Ik weet het: dit alles vraagt veel tijd en lijkt voor met name veel predikanten die vele uren catechese per week te geven hebben naast zoveel andere werkzaamheden een onhaalbaar ideaal. Persoonlijk ben ik er ook in tekortgeschoten in de jaren als gemeentepredikant, zeker in mijn grote tweede gemeente. Maar de grote en beslissende vraag is: hebben we als catecheten de oprechte intentie om zo onze catechisanten te leren kermen en zoeken we zo wegen om dit in elk geval zoveel mogelijk te realiseren? Is hier ook niet een extra reden om aan het instellen van catecheseteams te denken? Catechiseren 'sec' zou je als gemeentepredikant nog wel alleen kunnen: elke groep drie kwartier en tussendoor nauwelijks tijd om koffie te drinken, laat staan om tot een persoonlijk contact te komen. En dat twee, drie avonden achter elkaar, terwijl de kerkenraad misschien heel tevreden is omdat dominee de catechese helemaal vóór eigen rekening neemt.

Maar geef je catechese een bredere en daarom ook pastoraal en priesterlijk gekleurde invulling, dan zul je beperkingen moeten aanbrengen en het werk over meer mensen moeten spreiden. De groepen moeten kleiner, de begeleiding intenser. Dat is een kwestie van investeren in kwaliteit van catechese. Het lijkt mij bepaald geen overbodige luxe. Laatst hoorde ik nog weer van een catechisant die een seizoen lang trouw elke week de lessen had bijgewoond: 'die dominee kent ons niet eens, hij weet amper onze naam, hij weet niet hoe wij denken en waar we mee bezig zijn.' Als de catecheet volstrekt buiten de leefwereld van de catechisanten blijft, hoe kan hij de bijbelse boodschap dan in hun leefwereld transponeren?

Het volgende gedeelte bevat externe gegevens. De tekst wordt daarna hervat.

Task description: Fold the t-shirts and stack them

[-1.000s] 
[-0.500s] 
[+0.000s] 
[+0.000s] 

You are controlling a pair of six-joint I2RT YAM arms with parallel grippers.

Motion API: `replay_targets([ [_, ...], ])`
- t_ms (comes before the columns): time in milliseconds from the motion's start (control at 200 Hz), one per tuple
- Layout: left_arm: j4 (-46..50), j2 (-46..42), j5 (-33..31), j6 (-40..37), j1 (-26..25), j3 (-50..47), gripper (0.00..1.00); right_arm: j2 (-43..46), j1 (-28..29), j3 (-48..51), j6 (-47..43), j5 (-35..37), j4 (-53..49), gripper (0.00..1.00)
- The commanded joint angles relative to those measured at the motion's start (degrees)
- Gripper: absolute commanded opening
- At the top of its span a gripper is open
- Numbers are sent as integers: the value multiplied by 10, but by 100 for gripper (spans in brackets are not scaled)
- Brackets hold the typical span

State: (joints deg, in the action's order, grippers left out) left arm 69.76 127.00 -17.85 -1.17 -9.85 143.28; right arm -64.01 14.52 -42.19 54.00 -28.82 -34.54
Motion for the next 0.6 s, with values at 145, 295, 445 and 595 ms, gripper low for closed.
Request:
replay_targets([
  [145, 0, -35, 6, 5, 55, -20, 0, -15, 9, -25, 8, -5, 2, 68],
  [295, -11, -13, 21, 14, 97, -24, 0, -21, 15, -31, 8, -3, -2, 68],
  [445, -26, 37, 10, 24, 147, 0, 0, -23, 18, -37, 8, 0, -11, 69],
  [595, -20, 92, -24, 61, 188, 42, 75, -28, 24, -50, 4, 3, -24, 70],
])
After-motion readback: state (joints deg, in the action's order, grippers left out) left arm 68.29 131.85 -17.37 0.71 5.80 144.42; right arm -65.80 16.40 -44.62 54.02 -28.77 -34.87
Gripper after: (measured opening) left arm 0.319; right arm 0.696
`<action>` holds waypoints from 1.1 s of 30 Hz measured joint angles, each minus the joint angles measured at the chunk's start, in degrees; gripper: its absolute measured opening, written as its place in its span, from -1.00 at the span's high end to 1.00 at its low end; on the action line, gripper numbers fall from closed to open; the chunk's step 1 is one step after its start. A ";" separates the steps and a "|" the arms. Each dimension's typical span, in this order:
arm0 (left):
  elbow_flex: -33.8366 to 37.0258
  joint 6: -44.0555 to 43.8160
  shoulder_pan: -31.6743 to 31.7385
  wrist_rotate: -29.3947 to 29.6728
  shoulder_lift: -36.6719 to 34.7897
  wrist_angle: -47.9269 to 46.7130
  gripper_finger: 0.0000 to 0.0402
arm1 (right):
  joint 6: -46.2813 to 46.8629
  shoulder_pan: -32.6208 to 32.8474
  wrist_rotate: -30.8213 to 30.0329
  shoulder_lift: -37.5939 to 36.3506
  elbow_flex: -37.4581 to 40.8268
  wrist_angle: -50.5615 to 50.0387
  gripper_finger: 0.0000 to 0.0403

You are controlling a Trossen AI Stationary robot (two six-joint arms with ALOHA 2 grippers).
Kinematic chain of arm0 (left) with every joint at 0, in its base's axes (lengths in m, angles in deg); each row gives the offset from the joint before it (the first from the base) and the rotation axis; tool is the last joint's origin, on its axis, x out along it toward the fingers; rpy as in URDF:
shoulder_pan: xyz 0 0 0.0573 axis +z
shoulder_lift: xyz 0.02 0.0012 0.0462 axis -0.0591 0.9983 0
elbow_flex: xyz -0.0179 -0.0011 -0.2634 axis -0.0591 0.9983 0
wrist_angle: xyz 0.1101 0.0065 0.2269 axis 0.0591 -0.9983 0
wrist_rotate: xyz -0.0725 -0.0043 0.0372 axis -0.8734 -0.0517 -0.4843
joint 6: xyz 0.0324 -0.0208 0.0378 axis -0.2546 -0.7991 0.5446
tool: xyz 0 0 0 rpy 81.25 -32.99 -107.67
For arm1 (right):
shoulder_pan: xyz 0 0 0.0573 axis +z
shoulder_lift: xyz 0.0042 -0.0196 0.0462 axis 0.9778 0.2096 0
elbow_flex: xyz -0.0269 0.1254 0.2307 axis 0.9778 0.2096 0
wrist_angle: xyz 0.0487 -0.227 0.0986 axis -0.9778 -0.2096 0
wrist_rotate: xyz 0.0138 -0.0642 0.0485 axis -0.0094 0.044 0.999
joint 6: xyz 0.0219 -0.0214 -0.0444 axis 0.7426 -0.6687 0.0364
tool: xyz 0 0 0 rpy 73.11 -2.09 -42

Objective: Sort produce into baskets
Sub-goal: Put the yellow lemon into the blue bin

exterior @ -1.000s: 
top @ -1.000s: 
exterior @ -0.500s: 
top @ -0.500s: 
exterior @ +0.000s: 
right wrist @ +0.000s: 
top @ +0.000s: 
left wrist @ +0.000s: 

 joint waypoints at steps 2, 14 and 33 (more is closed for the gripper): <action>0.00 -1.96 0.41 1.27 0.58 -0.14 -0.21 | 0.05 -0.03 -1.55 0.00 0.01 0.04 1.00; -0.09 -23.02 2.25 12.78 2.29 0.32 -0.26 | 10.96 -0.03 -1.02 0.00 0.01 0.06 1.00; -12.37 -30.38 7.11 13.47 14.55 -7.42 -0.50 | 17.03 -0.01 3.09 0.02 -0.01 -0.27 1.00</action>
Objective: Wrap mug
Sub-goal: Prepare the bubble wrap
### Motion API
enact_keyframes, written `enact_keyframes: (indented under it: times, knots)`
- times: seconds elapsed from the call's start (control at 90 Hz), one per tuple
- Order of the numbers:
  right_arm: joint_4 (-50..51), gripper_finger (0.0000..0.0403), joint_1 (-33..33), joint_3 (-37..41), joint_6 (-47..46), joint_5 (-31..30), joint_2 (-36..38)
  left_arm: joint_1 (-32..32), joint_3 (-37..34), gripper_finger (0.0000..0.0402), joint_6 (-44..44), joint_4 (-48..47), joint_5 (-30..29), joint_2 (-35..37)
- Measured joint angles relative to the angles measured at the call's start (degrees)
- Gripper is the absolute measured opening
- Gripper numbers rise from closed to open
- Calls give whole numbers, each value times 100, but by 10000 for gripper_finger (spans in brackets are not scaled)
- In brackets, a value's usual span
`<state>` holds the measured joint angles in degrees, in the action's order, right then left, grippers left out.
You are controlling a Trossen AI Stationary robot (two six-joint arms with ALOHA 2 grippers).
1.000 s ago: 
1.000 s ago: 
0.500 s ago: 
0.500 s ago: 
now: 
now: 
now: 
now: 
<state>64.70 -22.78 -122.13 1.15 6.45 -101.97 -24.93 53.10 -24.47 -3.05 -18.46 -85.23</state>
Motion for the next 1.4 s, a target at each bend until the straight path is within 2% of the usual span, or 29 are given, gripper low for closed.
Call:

Ik vind dat een signaal dat niet ernstig genoeg kan worden genomen. Meer dan ooit is de leeftijdsperiode waarin onze catechisanten zich bevinden van kritische aard. Meer dan ooit komt het erop aan de kansen die ons geboden worden doordat we ze nog via de catechese kunnen ontmoeten, aan te grijpen en uit te buiten. Een predikant schreef eens dat hij bij het maken van zijn preken altijd een foto van enkele van zijn gemeenteleden op zijn bureau had staan om hen toch maar goed in het oog te blijven houden. Laat de catecheet zo niet letterlijk, dan toch wezenlijk hetzelfde doen bij de voorbereiding van de lessen. Vanuit de voorbede voor onze catechisanten, waarbij we hen in ons hart hebben, zal de catechese pastoraal en priesterlijk zijn.

2. Boodschap

Dit wordt vaak als een tegenstelling gezien, of op z'n minst als iets wat op gespannen voet staat met het eerste gezichtspunt. Of je geeft stevig les en laat zoveel mogelijk uit het hoofd leren (directief) of je legt alle nadruk op het dialogische en het ontmoetingsaspect en komt dan uit bij vooral gezellige catechisatielessen waarbij het niet meer zo belangrijk is dat catechisanten wat leren, als ze maar een goede relatie hebben met de catecheet en hopelijk via hem of haar met de gemeente (vrij onderwijs). Er zijn catecheten die in de praktijk hun doelstelling naar dit niveau hebben verlegd: 'als ze mij maar een aardige vent vinden en als ze maar het gevoel hebben dat ze met hun meningen en opvattingen serieus genomen worden in de kerk. Later komt er dan hopelijk weer een tijd dat ze meer open staan voor de leerinhoud, voor wat je vanuit het christelijk belijden zou willen overdragen'.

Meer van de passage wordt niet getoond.